1. Basic introduction

  • The rule is to use composition/aggregation rather than inheritance whenever possible
  • The principle of composite reuse is also called the synthesis/polymerization principle. The principle is to use some existing objects in a new object and make them part of the new object, and the new object can reuse the existing function by delegating to these objects

2. The difference between synthesis and polymerization

  • Composition and polymerization are special cases of association. Aggregation is used to mean “owning” or whole to part; Synthesis is used to represent a much stronger “owning” relationship. In a composite relationship, the life cycles of the parts and the whole are the same. A synthesized new object has full control over its components, including their creation and destruction. In programming language terms. The composition of the new object is absolutely responsible for the memory allocation, memory release of the component

3. Basic types of reuse

1) Synthesis/polymerization multiplexing

  • Advantages The only way a new object can access a component object is through its interface; This reuse is black-box reuse because the internal details of the component object are invisible to the new object; This reuse supports packaging and requires fewer dependencies; Each new class can focus on one task; Reuse can occur dynamically at run time, and new objects can delegate new responsibilities to appropriate objects using composition/aggregation relationships.

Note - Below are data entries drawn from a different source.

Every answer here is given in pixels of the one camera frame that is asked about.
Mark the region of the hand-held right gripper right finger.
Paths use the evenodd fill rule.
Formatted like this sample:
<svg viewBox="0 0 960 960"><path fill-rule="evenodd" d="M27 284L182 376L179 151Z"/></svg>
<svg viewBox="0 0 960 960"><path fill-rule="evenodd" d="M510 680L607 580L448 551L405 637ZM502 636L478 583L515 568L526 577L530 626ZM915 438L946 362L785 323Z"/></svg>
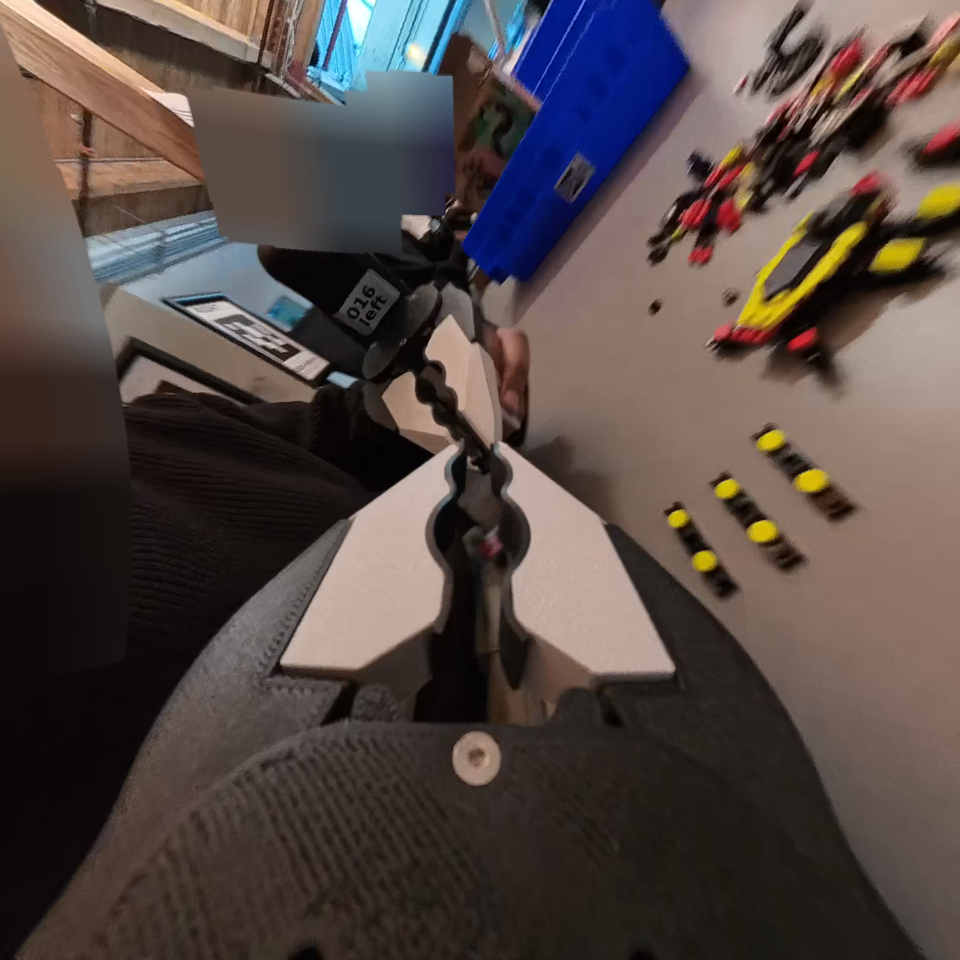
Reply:
<svg viewBox="0 0 960 960"><path fill-rule="evenodd" d="M667 682L676 668L602 517L505 445L505 506L521 556L509 626L524 642L522 685Z"/></svg>

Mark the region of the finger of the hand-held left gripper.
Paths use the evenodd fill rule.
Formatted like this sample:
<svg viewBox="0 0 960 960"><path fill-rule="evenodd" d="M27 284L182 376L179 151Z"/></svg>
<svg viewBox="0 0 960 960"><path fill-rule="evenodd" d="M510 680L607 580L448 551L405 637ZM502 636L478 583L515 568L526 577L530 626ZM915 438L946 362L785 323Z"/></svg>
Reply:
<svg viewBox="0 0 960 960"><path fill-rule="evenodd" d="M445 386L439 366L402 374L384 390L382 399L399 435L430 456L465 441L482 445L457 413L455 396Z"/></svg>
<svg viewBox="0 0 960 960"><path fill-rule="evenodd" d="M501 409L492 358L472 341L453 314L447 314L426 342L425 358L442 372L460 419L487 446L501 442Z"/></svg>

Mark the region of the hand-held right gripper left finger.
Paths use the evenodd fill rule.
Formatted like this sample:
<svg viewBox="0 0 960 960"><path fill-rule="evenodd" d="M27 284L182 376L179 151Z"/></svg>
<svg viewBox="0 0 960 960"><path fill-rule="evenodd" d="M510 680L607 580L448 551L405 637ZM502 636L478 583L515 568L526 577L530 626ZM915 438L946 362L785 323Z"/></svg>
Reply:
<svg viewBox="0 0 960 960"><path fill-rule="evenodd" d="M429 677L450 607L433 542L451 497L450 444L349 520L279 665L297 677Z"/></svg>

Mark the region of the black lego strip yellow tiles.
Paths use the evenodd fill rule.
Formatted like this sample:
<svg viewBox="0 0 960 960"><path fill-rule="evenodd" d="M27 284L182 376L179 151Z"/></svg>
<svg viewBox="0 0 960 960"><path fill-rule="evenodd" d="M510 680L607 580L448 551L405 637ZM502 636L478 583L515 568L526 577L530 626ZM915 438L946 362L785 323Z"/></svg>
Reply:
<svg viewBox="0 0 960 960"><path fill-rule="evenodd" d="M858 504L818 462L800 450L780 426L766 424L751 436L756 450L789 481L791 488L827 520L839 522Z"/></svg>
<svg viewBox="0 0 960 960"><path fill-rule="evenodd" d="M727 598L739 591L739 584L706 539L687 507L675 502L664 511L667 525L684 549L690 567L717 598Z"/></svg>

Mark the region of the yellow black lego model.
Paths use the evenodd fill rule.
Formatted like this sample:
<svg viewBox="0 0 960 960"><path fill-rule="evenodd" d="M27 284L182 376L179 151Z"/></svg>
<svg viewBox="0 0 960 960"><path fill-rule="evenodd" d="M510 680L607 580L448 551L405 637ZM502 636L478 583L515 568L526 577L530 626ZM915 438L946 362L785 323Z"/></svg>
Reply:
<svg viewBox="0 0 960 960"><path fill-rule="evenodd" d="M931 189L907 217L893 217L894 207L891 184L871 173L807 214L759 270L738 316L705 347L725 357L763 348L830 376L833 354L821 327L836 307L943 273L933 240L958 229L958 182Z"/></svg>

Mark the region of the pile of loose lego pieces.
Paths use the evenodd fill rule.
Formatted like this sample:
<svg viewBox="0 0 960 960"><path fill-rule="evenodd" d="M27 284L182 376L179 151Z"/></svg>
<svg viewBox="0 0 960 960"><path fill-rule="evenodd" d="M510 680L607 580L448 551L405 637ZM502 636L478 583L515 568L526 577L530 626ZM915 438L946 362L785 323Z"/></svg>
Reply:
<svg viewBox="0 0 960 960"><path fill-rule="evenodd" d="M792 40L810 12L796 2L769 34L759 66L736 93L784 95L764 123L718 160L690 153L690 188L665 210L647 239L647 260L663 262L686 237L688 261L710 262L718 234L739 230L745 214L774 197L796 197L844 153L867 145L906 103L926 96L958 61L958 12L921 18L871 48L864 30L828 47L829 33Z"/></svg>

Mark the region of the person's left hand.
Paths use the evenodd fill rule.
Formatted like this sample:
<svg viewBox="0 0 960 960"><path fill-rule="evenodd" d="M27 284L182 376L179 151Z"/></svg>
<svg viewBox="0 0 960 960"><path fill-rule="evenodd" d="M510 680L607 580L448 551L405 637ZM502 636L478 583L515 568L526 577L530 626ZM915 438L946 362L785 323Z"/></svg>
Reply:
<svg viewBox="0 0 960 960"><path fill-rule="evenodd" d="M493 363L504 442L522 447L529 422L531 346L527 334L517 328L484 326L484 347Z"/></svg>

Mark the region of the black-framed printed marker board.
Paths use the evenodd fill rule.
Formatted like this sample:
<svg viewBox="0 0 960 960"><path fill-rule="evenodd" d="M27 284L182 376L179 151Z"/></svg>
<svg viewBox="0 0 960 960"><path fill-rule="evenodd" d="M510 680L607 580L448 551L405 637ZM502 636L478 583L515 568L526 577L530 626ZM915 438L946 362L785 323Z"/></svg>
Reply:
<svg viewBox="0 0 960 960"><path fill-rule="evenodd" d="M330 370L328 360L226 294L166 296L161 303L302 383L319 384Z"/></svg>

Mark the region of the cardboard box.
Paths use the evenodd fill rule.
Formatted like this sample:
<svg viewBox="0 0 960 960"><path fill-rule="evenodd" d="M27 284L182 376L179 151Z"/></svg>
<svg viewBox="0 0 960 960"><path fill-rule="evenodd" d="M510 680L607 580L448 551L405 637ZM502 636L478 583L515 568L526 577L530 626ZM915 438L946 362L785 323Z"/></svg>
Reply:
<svg viewBox="0 0 960 960"><path fill-rule="evenodd" d="M460 209L477 215L541 109L540 101L456 32L438 74L453 84L455 188Z"/></svg>

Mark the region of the wooden beam structure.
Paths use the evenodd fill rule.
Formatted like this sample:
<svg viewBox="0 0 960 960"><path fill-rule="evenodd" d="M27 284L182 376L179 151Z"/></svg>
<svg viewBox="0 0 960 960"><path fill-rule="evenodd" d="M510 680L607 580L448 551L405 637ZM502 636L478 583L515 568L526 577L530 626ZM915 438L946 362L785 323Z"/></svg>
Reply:
<svg viewBox="0 0 960 960"><path fill-rule="evenodd" d="M81 234L211 210L181 95L226 88L330 101L306 78L325 6L3 1L3 34Z"/></svg>

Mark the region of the blue plastic bin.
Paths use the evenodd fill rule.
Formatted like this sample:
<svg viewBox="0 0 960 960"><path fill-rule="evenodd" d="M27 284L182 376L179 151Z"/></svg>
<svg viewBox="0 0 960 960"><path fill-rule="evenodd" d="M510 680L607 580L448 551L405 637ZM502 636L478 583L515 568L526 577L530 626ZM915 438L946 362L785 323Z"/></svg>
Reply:
<svg viewBox="0 0 960 960"><path fill-rule="evenodd" d="M529 51L540 108L462 242L496 283L533 277L690 71L658 2L553 2Z"/></svg>

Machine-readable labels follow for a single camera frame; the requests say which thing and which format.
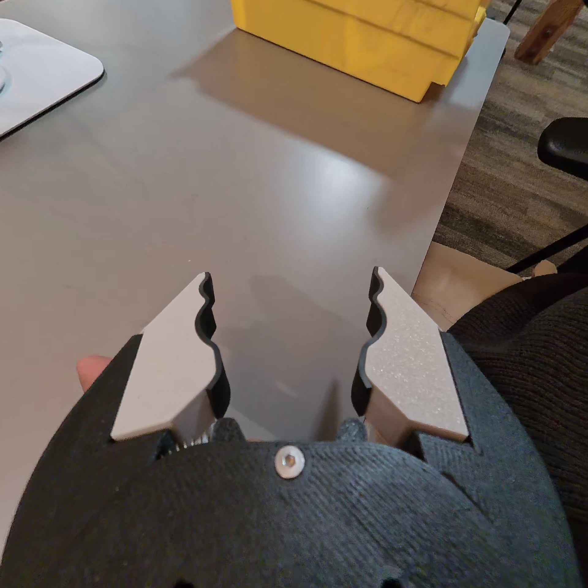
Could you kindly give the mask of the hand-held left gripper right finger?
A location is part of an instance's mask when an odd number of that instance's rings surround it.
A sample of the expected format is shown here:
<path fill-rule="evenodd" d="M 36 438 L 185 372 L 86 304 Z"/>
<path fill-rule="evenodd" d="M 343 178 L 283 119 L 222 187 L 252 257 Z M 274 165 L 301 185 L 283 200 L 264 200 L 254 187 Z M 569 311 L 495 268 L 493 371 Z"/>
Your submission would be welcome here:
<path fill-rule="evenodd" d="M 351 400 L 368 441 L 402 447 L 415 432 L 469 437 L 441 332 L 382 267 L 375 266 Z"/>

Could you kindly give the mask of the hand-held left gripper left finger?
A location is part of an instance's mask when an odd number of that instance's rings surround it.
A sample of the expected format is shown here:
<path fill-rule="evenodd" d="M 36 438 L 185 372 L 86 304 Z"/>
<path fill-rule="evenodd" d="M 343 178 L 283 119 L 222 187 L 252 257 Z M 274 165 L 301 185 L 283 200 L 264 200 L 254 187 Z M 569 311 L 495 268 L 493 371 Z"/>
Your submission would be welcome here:
<path fill-rule="evenodd" d="M 212 340 L 214 303 L 212 277 L 202 272 L 143 329 L 114 441 L 167 430 L 176 442 L 197 442 L 224 417 L 231 388 Z"/>

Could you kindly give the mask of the yellow storage bin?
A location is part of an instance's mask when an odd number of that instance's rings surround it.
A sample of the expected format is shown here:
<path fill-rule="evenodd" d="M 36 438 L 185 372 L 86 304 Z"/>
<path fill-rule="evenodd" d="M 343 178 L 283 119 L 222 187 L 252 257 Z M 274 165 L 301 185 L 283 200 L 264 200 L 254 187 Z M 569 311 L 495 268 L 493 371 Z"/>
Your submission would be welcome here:
<path fill-rule="evenodd" d="M 447 86 L 489 1 L 231 1 L 244 32 L 419 103 Z"/>

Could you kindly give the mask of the grey desk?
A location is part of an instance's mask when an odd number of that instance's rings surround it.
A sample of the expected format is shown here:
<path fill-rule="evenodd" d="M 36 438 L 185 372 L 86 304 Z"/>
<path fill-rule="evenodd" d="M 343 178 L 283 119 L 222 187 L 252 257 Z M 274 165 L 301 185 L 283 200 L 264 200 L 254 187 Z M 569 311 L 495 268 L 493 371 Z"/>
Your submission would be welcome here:
<path fill-rule="evenodd" d="M 106 71 L 1 142 L 1 547 L 81 396 L 77 359 L 114 356 L 203 271 L 228 415 L 250 437 L 334 437 L 372 268 L 412 291 L 509 30 L 487 20 L 415 104 L 236 30 L 229 1 L 1 16 Z"/>

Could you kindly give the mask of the person's left hand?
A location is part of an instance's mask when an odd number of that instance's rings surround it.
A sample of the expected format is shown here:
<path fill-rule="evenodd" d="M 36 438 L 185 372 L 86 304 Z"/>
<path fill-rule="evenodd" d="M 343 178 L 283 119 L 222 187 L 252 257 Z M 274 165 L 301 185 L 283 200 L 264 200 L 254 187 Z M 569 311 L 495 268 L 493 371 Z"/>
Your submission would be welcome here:
<path fill-rule="evenodd" d="M 111 357 L 101 355 L 87 356 L 77 361 L 77 378 L 84 393 L 89 390 L 111 361 Z"/>

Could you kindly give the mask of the person's black knit sweater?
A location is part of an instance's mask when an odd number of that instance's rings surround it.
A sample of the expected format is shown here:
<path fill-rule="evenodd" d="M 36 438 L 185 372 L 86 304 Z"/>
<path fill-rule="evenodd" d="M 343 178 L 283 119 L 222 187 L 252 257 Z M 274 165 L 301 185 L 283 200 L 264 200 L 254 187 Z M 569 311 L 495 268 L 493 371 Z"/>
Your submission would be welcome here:
<path fill-rule="evenodd" d="M 587 275 L 533 277 L 487 298 L 448 332 L 517 415 L 587 540 Z"/>

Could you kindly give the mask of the black thin pole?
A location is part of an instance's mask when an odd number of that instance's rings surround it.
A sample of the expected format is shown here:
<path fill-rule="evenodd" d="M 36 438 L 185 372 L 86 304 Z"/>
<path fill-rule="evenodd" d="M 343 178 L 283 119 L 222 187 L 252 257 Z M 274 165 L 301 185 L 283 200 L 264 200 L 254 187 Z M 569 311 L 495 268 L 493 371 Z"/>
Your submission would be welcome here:
<path fill-rule="evenodd" d="M 559 254 L 560 252 L 575 246 L 576 244 L 580 243 L 581 241 L 587 239 L 587 225 L 578 228 L 575 231 L 572 231 L 565 237 L 556 240 L 555 242 L 551 243 L 550 245 L 540 249 L 539 251 L 529 255 L 525 259 L 516 262 L 515 264 L 511 265 L 506 269 L 506 271 L 510 273 L 519 274 L 524 270 L 532 268 L 534 265 L 538 264 L 541 261 L 547 260 L 548 258 L 552 257 L 555 254 Z"/>

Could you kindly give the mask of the instruction sheet on stand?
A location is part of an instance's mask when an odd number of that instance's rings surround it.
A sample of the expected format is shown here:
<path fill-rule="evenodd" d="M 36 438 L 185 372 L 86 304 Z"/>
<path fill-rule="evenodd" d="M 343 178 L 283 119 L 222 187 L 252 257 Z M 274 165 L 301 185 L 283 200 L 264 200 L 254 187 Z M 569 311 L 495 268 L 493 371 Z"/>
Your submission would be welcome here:
<path fill-rule="evenodd" d="M 1 139 L 103 77 L 98 58 L 12 19 L 1 19 Z"/>

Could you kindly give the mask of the wooden post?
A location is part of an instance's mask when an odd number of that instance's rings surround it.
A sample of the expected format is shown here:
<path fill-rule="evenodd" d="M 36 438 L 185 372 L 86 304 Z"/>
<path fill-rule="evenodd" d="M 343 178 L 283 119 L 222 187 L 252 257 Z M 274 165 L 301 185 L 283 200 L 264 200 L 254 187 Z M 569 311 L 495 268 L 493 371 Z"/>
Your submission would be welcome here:
<path fill-rule="evenodd" d="M 586 6 L 587 1 L 550 1 L 519 44 L 514 58 L 530 65 L 540 63 Z"/>

  • Disadvantages A system built by reuse in this way has more objects to manage

2) Inheritance reuse

  • Advantages The new implementation is easier because most of the functionality of the base class can be automatically transferred to the derived class through inheritance relationships. It is easier to modify or extend the inherited implementation.
  • Disadvantages Inheritance reuse breaks packaging because inheritance exposes the implementation details of the base class to derived classes, also known as white-box reuse; If the implementation of the base class changes, the implementation of the derived class must also change; Implementations inherited from base classes are static, cannot be changed at run time, and are not flexible enough.